Sources: Webasto, The Economic Times
Quick Risers
The construction of three seaports in Andhra Pradesh to be completed in 2026. (Source: The Hindu)
India plans to teach 85.000 semiconductor designers in 315 academic institutions over the next 10 years. (Source: Times of India)
Japanese firms see India as most promising market and Japanese Mizuho Bank wants to build out the Indo-Japanease corridor. (Source: The Economic Times)
Luxembourg wants its firms to invest in India’s infrastructure and green developments, as well as asks Indian financial institutions to use Luxembourg as base to enter Europe. (Source: The Economic Times)
India bets on AI data centers and wants to attract global capital. (Source: DW)
TCS in advanced talks with hyperscalers such as Google to build AI data centres in India. (Source: IndianWeb2)
New company registrations surge to 24,136 in February, an increase of 37% year-over-year. (Source: LiveMint)
Spotlight: The World Economic Forum on How India Can Thrive in the Intelligence Age
The WEF on what makes India’s approach of technology as public good special.
Curiosity Corner
Your random facts and stories about India and the Indo-European friendship.
This week: The importance of Cricket and India’s milestone
Originating in 16th-century England, cricket has grown into a global phenomenon that closely mirrors the cultural and economic footprint of association football in Europe. Just as the UEFA Champions League or the FIFA World Cup brings entire nations to a standstill, major cricket tournaments command staggering audiences, with marquee matches routinely drawing upwards of 400 million television viewers worldwide. For regions like South Asia, cricket functions as a shared cultural anchor and a multi-billion-dollar industry that unites diverse populations and shapes national identity on a massive scale.

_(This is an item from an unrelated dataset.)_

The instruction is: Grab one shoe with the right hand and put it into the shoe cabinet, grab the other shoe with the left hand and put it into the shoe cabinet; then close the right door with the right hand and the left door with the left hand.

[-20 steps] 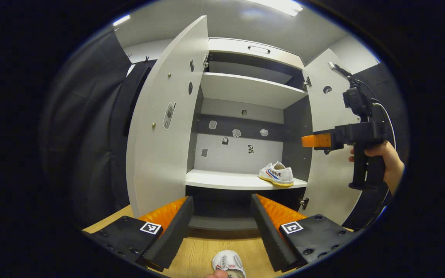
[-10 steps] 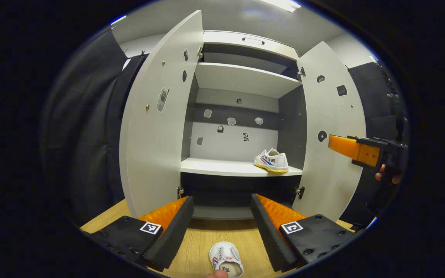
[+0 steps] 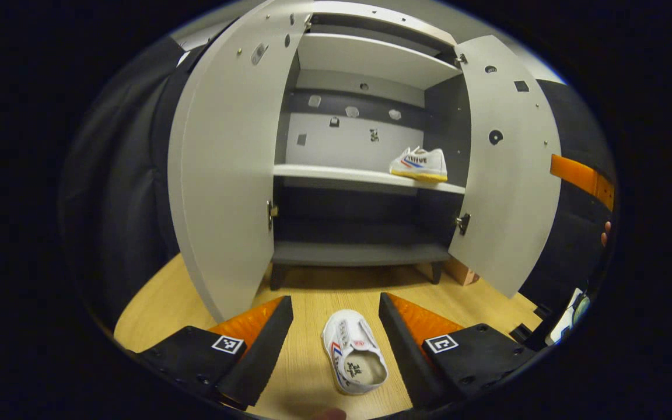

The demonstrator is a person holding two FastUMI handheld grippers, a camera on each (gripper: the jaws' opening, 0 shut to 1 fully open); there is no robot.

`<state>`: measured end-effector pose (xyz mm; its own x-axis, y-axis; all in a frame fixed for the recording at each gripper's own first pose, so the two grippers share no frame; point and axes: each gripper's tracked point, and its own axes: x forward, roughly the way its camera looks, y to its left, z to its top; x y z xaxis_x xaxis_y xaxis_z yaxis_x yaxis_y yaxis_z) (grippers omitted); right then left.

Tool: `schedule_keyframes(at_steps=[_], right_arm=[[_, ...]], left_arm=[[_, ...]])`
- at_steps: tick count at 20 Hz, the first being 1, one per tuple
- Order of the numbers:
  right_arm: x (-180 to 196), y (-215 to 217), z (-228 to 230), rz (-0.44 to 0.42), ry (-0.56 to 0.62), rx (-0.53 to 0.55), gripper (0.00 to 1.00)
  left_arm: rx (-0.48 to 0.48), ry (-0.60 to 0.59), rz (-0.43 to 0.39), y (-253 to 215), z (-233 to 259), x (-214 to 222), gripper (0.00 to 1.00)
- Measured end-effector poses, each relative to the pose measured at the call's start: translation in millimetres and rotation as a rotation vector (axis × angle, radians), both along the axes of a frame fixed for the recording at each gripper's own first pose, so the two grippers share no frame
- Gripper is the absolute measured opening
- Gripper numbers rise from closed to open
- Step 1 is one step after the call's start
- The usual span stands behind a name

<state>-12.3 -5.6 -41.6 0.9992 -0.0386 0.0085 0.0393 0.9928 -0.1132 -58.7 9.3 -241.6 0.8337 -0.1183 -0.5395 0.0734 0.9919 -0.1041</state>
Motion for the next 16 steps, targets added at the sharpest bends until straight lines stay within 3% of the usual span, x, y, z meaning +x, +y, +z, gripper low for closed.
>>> schedule_keyframes(at_steps=[3,6,13,16], right_arm=[[-2,-5,-10,-0.009,0.022,0.016,0.93],[-3,-10,-23,-0.023,0.061,0.025,0.93],[-9,-6,-38,-0.019,0.121,0.065,0.93],[-9,-6,-39,-0.018,0.134,0.055,0.93]], left_arm=[[-0.029,0.186,0.019,11,-69,-23,0.98],[-0.025,0.292,0.027,16,-114,-43,0.98],[-0.019,0.315,0.093,23,-160,-12,1.0],[-0.038,0.318,0.077,19,-178,7,1.0]])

This immense cultural weight was on full display yesterday when India secured the T20 World Cup title. The victory established a historic milestone, making India the first nation to win the championship three times in a row. Analytically, a streak of this magnitude—much like a European football dynasty winning consecutive Champions League trophies—is rarely a product of chance. Instead, it reflects India's highly effective youth development programs, strategic financial investment, and consistent performance under pressure, cementing the country's central role in the future of international cricket.